>>>>>
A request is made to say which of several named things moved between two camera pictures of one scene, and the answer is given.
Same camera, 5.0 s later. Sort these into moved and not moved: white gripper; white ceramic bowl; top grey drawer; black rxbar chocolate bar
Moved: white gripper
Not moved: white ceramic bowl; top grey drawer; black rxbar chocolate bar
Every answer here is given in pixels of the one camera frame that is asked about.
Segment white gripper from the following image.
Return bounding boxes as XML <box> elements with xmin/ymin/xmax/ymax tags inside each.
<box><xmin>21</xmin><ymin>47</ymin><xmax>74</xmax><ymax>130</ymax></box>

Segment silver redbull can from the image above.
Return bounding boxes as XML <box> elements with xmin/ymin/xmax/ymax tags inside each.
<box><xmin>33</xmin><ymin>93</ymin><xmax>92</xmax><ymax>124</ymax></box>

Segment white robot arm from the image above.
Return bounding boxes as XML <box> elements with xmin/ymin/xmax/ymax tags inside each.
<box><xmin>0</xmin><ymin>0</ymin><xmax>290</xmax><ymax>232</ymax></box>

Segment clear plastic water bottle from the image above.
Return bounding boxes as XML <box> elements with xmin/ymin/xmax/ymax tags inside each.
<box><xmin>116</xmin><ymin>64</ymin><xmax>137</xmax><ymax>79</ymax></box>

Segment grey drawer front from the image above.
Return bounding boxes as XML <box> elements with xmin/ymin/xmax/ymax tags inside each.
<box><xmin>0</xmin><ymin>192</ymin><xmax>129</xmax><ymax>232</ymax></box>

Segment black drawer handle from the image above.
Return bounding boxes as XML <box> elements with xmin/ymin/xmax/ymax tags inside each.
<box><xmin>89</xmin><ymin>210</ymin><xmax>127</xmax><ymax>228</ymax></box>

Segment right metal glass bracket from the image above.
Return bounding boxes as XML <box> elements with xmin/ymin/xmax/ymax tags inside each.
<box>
<<<<<
TASK TO COMPLETE: Each line from the one containing "Segment right metal" down to the last line of the material above is to be transcribed exactly, with nothing else included.

SOLUTION FOR THIS PROBLEM:
Segment right metal glass bracket from the image above.
Return bounding boxes as XML <box> elements with xmin/ymin/xmax/ymax tags inside each.
<box>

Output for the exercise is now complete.